§ PROBLEM REQUIREMENTS: Copy each entry below exactly as it reads.

Source data:

——————

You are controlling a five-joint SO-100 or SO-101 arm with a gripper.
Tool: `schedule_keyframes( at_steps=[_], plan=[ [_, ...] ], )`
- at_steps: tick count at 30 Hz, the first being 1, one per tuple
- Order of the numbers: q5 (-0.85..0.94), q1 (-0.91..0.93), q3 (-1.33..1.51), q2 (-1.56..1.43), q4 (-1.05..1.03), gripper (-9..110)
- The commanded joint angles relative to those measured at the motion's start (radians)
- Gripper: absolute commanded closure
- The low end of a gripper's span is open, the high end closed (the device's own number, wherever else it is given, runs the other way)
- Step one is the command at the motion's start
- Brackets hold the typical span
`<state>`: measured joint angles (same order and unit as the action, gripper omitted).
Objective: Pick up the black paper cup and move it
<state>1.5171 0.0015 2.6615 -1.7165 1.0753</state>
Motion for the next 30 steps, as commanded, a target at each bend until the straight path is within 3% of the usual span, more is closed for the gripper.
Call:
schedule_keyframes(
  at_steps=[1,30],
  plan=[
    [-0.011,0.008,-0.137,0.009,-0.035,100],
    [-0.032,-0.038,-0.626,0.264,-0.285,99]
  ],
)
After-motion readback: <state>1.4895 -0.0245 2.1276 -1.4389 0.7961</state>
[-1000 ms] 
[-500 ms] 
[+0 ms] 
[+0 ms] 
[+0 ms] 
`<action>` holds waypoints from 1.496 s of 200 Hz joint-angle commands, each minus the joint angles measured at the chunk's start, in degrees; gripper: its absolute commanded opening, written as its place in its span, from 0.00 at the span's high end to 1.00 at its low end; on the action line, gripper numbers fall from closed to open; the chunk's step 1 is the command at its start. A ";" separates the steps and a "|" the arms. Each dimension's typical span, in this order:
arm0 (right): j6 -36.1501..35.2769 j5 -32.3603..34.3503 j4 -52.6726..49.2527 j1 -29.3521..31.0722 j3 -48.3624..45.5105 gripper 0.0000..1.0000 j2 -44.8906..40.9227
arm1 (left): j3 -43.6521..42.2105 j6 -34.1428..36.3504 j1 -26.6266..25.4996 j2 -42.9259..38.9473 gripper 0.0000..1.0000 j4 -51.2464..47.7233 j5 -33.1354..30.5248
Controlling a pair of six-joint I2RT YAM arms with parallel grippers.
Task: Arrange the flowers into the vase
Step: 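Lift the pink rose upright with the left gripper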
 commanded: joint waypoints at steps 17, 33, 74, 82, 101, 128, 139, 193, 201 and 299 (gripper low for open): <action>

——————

§ RESPONSE TO THE TASK:
You are controlling a five-joint SO-100 or SO-101 arm with a gripper.
Tool: `schedule_keyframes( at_steps=[_], plan=[ [_, ...] ], )`
- at_steps: tick count at 30 Hz, the first being 1, one per tuple
- Order of the numbers: q5 (-0.85..0.94), q1 (-0.91..0.93), q3 (-1.33..1.51), q2 (-1.56..1.43), q4 (-1.05..1.03), gripper (-9..110)
- The commanded joint angles relative to those measured at the motion's start (radians)
- Gripper: absolute commanded closure
- The low end of a gripper's span is open, the high end closed (the device's own number, wherever else it is given, runs the other way)
- Step one is the command at the motion's start
- Brackets hold the typical span
`<state>`: measured joint angles (same order and unit as the action, gripper omitted).
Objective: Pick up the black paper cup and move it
<state>1.5171 0.0015 2.6615 -1.7165 1.0753</state>
Motion for the next 30 steps, as commanded, a target at each bend until the straight path is within 3% of the usual span, more is closed for the gripper.
Call:
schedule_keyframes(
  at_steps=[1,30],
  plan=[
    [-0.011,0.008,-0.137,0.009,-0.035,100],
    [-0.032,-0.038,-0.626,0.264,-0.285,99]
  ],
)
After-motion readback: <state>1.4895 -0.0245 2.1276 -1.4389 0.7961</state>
[-1000 ms] 
[-500 ms] 
[+0 ms] 
[+0 ms] 
[+0 ms] 
`<action>` holds waypoints from 1.496 s of 200 Hz joint-angle commands, each minus the joint angles measured at the chunk's start, in degrees; gripper: its absolute commanded opening, written as its place in its span, from 0.00 at the span's high end to 1.00 at its low end; on the action line, gripper numbers fall from closed to open; the chunk's step 1 is the command at its start. A ";" separates the steps and a "|" the arms. Each dimension's typical span, in this order:
arm0 (right): j6 -36.1501..35.2769 j5 -32.3603..34.3503 j4 -52.6726..49.2527 j1 -29.3521..31.0722 j3 -48.3624..45.5105 gripper 0.0000..1.0000 j2 -44.8906..40.9227
arm1 (left): j3 -43.6521..42.2105 j6 -34.1428..36.3504 j1 -26.6266..25.4996 j2 -42.9259..38.9473 gripper 0.0000..1.0000 j4 -51.2464..47.7233 j5 -33.1354..30.5248
Controlling a pair of six-joint I2RT YAM arms with parallel grippers.
Task: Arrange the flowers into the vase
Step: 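Lift the pink rose upright with the left gripper
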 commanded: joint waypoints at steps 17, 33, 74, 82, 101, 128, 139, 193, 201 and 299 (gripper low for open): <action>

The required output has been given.